- TASK GOAL -
Return the listing that follows, word for word.

- INFORMATION SUPPLIED -
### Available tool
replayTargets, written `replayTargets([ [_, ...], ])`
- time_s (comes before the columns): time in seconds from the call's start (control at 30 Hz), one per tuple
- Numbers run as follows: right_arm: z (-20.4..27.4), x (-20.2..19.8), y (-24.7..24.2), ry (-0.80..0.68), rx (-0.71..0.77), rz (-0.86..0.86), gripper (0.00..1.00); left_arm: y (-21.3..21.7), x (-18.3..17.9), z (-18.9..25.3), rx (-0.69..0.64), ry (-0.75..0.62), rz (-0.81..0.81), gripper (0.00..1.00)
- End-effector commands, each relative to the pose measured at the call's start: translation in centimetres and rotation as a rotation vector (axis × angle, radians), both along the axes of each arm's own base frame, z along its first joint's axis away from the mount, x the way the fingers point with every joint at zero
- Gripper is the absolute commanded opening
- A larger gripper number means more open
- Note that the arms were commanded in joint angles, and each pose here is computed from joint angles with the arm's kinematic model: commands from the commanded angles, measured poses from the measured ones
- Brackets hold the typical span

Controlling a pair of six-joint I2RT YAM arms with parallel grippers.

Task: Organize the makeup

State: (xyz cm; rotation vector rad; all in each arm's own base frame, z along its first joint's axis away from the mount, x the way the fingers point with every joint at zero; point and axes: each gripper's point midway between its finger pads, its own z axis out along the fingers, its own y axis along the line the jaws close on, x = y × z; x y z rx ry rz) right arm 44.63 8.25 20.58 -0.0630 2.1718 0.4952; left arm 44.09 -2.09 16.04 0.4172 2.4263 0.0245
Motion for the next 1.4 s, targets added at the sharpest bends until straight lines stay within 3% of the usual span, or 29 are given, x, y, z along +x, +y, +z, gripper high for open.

- REPLY TO THE EXERCISE -
### Available tool
replayTargets, written `replayTargets([ [_, ...], ])`
- time_s (comes before the columns): time in seconds from the call's start (control at 30 Hz), one per tuple
- Numbers run as follows: right_arm: z (-20.4..27.4), x (-20.2..19.8), y (-24.7..24.2), ry (-0.80..0.68), rx (-0.71..0.77), rz (-0.86..0.86), gripper (0.00..1.00); left_arm: y (-21.3..21.7), x (-18.3..17.9), z (-18.9..25.3), rx (-0.69..0.64), ry (-0.75..0.62), rz (-0.81..0.81), gripper (0.00..1.00)
- End-effector commands, each relative to the pose measured at the call's start: translation in centimetres and rotation as a rotation vector (axis × angle, radians), both along the axes of each arm's own base frame, z along its first joint's axis away from the mount, x the way the fingers point with every joint at zero
- Gripper is the absolute commanded opening
- A larger gripper number means more open
- Note that the arms were commanded in joint angles, and each pose here is computed from joint angles with the arm's kinematic model: commands from the commanded angles, measured poses from the measured ones
- Brackets hold the typical span

Controlling a pair of six-joint I2RT YAM arms with parallel grippers.

Task: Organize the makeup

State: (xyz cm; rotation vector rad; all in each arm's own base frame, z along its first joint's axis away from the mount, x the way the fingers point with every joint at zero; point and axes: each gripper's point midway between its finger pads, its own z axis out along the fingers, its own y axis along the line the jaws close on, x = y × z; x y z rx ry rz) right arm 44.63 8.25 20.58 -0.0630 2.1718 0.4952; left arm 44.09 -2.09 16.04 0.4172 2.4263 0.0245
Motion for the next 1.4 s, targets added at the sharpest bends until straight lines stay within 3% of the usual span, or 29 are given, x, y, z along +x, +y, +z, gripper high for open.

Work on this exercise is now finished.